I've stumbled upon several shotgun studies where all sample bases are ? (so 63 in phred+33). The first time I thought they might have been tampered with, but having just downloaded samples from 7 studies and 5 of them end up like this makes me wonder.
I thought it might be a certain type of quality binning, but I can't seem to find any binning that goes that high. Here are some example studies where this happened (I haven't checked all sequences, but 100% of the sequences I've checked in those studies are all ???).
SRP403740
SRP423365
SRP424298
SRP425931
SRP434700
SRP410115
I see no apparent pattern; different sequencer models (Hi seq and Novaseq), and all these studies seem independent.
Does anyone have an explanation for this?
Maybe they applied Q30 filter before uploading data?
Even so, is it even possible for the sequencer to have an error rate of less than 1 in a million for literally 100% percent of the bases?

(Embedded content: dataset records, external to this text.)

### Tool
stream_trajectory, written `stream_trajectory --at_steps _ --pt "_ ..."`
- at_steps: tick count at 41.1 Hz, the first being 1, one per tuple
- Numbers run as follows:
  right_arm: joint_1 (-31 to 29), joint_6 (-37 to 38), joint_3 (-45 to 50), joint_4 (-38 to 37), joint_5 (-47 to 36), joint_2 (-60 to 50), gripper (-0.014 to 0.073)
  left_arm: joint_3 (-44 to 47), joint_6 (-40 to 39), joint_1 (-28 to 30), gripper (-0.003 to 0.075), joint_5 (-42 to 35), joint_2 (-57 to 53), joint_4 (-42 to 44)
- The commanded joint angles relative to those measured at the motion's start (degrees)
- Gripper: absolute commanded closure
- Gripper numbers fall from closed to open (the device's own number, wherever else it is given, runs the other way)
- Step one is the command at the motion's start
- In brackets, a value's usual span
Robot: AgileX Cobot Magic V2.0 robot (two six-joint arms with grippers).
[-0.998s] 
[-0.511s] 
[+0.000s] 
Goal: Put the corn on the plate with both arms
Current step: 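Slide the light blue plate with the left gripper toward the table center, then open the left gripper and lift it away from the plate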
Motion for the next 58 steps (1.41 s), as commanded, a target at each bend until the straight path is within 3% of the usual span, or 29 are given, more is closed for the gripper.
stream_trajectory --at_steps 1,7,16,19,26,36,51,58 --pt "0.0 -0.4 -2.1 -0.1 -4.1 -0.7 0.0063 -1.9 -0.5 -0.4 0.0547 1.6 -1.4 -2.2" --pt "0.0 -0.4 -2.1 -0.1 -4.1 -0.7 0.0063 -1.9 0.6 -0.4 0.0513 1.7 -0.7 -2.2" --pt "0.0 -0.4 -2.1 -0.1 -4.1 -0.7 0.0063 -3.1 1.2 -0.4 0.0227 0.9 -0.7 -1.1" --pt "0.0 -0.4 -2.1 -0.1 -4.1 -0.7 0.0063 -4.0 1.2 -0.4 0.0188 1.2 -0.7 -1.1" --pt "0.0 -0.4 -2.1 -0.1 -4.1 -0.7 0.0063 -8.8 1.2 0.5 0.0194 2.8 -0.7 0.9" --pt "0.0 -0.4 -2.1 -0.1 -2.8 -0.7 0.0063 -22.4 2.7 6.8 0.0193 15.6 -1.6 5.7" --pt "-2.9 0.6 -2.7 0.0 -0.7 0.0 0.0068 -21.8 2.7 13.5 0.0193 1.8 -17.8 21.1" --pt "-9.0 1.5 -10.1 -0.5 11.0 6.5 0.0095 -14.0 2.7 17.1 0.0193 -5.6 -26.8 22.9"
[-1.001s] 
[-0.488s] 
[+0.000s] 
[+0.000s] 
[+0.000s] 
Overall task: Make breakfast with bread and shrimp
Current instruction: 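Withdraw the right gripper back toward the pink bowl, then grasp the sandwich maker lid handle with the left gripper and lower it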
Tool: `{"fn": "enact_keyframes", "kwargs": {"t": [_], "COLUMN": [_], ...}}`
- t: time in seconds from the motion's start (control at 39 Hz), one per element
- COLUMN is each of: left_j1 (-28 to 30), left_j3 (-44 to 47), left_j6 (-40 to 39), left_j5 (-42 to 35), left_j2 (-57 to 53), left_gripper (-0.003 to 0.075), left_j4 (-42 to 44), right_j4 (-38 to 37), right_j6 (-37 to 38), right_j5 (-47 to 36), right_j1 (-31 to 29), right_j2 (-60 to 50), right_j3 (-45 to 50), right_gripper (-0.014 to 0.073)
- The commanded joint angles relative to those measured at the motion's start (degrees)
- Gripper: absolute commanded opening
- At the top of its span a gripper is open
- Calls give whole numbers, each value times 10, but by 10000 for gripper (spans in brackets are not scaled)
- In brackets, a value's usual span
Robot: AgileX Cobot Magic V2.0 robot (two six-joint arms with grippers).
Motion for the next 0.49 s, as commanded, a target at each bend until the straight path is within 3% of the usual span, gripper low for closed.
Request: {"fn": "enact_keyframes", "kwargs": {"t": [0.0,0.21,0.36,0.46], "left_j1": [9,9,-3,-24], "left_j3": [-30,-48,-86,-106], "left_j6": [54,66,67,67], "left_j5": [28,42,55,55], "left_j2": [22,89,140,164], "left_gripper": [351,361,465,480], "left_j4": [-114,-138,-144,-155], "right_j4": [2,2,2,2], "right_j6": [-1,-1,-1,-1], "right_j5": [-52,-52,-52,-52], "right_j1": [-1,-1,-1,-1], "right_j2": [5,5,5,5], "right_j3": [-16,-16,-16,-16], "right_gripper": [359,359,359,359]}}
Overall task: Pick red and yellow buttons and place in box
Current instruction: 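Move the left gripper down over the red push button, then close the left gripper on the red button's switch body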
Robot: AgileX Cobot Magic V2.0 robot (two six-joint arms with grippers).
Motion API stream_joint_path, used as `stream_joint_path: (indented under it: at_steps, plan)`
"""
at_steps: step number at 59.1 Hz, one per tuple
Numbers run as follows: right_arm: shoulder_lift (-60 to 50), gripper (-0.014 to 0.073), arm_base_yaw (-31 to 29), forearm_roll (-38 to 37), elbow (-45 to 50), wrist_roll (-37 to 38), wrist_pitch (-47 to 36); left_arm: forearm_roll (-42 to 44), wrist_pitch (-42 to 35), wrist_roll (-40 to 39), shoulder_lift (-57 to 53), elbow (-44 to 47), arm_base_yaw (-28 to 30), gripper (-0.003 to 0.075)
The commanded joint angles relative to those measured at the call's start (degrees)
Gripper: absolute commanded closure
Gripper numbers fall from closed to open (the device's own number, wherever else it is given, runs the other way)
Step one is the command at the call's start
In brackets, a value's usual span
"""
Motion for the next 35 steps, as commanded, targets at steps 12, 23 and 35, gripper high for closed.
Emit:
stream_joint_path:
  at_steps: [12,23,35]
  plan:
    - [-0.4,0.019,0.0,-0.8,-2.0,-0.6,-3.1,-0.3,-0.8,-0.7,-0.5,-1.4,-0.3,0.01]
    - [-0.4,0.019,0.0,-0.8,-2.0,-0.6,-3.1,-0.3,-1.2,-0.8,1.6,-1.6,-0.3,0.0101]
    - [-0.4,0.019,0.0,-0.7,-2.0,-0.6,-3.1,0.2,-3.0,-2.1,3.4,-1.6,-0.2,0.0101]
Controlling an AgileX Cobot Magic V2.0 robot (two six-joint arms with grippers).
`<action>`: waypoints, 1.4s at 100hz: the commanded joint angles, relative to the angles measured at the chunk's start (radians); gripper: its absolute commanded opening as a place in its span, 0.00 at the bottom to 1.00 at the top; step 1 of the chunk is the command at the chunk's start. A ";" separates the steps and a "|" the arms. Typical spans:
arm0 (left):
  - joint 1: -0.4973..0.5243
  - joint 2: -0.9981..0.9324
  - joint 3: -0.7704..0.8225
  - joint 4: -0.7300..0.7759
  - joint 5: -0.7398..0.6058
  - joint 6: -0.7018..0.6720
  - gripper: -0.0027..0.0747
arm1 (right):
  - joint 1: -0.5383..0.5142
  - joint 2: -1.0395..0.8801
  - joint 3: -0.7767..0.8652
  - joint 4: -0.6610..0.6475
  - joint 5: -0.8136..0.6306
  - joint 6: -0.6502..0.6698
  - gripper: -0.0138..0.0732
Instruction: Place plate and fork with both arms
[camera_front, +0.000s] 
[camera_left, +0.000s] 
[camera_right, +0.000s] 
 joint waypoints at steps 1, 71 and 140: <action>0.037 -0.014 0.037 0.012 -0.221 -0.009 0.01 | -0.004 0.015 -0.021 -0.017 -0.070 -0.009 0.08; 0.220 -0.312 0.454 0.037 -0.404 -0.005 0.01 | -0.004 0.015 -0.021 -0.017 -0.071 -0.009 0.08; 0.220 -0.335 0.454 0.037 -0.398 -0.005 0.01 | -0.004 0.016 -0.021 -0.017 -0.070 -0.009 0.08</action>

I mean, maybe they drop those reads with < Q30 quality.
In this case that would have been a <Q63 filter; that doesn't really make sense, no? Is it really possible get 30M reads with quality >63 out of a MiSeq?
And again, it's 100% of bases with the exact same quality score, and this has happened over several independent studies.
I mean, fastq format adds 33 to present quality, filter tools will also add 33 to the cutoff before filtering.
Here is an example:
I looked at the data from the example you posted and I see normal scores:
How did you retrieve the data?